I have over 300 post-its randomly scattered over my miro board. The post its have different colours and tags (13 tags). Firstly, I want to separate these post-its based on their tags and then organise each group of post-its into rows and columns (post-its evenly spaced out from each other instead of randomly spaced out)
- Probably the simplest way would be to export all of the sticky note to a CVS file, open in a spreadsheet application (Excel, Google Sheets), sort the sticky notes by tag, and the copy-and-paste the spreadsheet cells back to the board by in groups by tags (note, you would have to add the tag again if it is still needed).
Example - export to CSV:
And how they look in Excel:
Move on exporting to CSV in the Board Export → Export to spreadsheet (CSV) Help Center article:
#2 - You could also try is to install the Clusterizer app, which will group sticky notes by their tags - check it out here: https://miro.com/marketplace/clusterizer/
You can use the board’s search functionality to filter objects by tags.

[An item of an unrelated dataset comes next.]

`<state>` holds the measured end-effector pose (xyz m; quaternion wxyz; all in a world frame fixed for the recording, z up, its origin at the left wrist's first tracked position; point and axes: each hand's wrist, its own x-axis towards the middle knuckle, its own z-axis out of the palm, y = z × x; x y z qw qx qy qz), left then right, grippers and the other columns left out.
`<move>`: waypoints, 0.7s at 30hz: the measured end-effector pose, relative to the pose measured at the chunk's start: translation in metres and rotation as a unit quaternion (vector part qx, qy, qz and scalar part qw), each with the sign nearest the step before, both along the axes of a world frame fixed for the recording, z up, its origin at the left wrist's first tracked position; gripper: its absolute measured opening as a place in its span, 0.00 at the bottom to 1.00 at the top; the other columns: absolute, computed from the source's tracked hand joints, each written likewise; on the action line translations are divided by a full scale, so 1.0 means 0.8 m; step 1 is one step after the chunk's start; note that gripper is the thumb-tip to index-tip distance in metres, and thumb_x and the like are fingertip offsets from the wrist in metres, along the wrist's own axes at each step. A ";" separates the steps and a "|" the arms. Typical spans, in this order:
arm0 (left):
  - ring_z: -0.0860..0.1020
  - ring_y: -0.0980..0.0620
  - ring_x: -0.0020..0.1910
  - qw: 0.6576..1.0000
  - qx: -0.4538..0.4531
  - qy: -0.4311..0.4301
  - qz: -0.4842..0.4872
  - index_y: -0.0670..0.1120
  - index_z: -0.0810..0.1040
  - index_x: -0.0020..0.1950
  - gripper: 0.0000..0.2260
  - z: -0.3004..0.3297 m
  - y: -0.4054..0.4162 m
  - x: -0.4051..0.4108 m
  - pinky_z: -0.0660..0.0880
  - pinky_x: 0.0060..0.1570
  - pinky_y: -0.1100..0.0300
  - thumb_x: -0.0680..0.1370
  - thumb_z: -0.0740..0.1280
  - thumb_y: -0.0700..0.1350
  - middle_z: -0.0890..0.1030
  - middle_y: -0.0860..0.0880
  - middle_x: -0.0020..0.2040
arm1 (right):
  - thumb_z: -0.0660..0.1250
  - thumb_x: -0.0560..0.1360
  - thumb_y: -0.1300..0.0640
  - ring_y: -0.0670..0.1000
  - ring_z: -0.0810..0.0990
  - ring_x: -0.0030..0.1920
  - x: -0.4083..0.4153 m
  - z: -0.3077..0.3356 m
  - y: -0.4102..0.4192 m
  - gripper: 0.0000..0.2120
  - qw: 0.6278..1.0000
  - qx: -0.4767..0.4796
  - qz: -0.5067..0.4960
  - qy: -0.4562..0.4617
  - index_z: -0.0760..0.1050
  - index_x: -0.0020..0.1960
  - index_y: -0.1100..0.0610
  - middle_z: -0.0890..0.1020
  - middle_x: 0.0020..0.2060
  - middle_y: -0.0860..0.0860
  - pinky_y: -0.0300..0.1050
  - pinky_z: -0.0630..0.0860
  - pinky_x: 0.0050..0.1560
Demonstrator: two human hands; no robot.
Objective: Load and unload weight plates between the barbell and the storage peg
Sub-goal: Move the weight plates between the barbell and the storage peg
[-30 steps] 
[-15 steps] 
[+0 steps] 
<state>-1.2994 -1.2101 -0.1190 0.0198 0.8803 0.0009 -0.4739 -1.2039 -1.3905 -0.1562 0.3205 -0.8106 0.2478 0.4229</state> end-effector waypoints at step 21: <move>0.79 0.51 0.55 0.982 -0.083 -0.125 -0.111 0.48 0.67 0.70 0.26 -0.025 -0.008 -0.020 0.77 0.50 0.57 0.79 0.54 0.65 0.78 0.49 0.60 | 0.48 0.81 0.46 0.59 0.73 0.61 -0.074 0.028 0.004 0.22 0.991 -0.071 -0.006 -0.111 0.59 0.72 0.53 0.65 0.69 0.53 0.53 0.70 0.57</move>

At the top-right corner of the board, click
- Search
- the filter icon
- click on Everywhere to open the menu
- and then click on tags
And now use Ctrl+click to individually select a group of objects by their tag (I think Cmd+click on a Mac?) and now they are selected and you can drag them off on their own and use the auto-layout feature to make them pretty :)
Here’s one idea that uses Clusterizer then Miro’s auto-layout tool. Video demo below.
Clusterizer can struggle with too many tags… if the tag combinations are too densely interconnected… but may work just fine for you.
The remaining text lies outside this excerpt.